Required action
Return every line from the listing where the word "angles" occurs.
+---+
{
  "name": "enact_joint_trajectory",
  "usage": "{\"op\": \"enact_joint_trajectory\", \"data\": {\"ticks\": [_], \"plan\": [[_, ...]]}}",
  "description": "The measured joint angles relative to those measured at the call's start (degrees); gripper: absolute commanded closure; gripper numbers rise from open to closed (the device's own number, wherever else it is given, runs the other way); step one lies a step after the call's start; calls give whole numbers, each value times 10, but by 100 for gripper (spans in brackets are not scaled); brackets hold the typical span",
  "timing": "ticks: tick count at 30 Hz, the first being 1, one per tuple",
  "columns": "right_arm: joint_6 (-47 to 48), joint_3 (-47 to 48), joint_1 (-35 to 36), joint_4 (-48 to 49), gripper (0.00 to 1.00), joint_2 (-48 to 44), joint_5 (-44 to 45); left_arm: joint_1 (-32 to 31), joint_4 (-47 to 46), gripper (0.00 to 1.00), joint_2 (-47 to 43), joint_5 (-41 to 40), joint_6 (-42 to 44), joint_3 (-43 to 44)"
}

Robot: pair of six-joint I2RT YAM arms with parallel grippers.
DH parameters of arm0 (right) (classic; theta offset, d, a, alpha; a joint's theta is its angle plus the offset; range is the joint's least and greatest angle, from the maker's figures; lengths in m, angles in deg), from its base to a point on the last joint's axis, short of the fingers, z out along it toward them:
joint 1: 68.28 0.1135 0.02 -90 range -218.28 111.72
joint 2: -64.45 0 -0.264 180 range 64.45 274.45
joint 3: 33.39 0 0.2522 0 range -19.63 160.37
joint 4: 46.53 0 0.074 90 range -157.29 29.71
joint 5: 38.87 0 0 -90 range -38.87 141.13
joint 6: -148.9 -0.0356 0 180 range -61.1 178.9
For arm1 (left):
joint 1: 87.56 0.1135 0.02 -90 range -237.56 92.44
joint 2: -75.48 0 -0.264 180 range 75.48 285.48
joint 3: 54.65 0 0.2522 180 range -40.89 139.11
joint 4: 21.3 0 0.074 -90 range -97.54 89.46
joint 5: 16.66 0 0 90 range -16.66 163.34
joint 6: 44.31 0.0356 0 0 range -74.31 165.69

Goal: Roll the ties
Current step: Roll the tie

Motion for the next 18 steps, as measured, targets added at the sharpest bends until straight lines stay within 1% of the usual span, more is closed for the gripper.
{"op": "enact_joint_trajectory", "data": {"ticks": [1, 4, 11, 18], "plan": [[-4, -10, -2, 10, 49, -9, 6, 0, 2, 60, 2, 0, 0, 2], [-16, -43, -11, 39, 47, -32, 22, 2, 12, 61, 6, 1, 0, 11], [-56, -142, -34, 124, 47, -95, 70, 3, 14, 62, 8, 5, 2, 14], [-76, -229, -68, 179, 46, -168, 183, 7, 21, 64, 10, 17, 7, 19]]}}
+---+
Exercise answer
  "description": "The measured joint angles relative to those measured at the call's start (degrees); gripper: absolute commanded closure; gripper numbers rise from open to closed (the device's own number, wherever else it is given, runs the other way); step one lies a step after the call's start; calls give whole numbers, each value times 10, but by 100 for gripper (spans in brackets are not scaled); brackets hold the typical span",
DH parameters of arm0 (right) (classic; theta offset, d, a, alpha; a joint's theta is its angle plus the offset; range is the joint's least and greatest angle, from the maker's figures; lengths in m, angles in deg), from its base to a point on the last joint's axis, short of the fingers, z out along it toward them:

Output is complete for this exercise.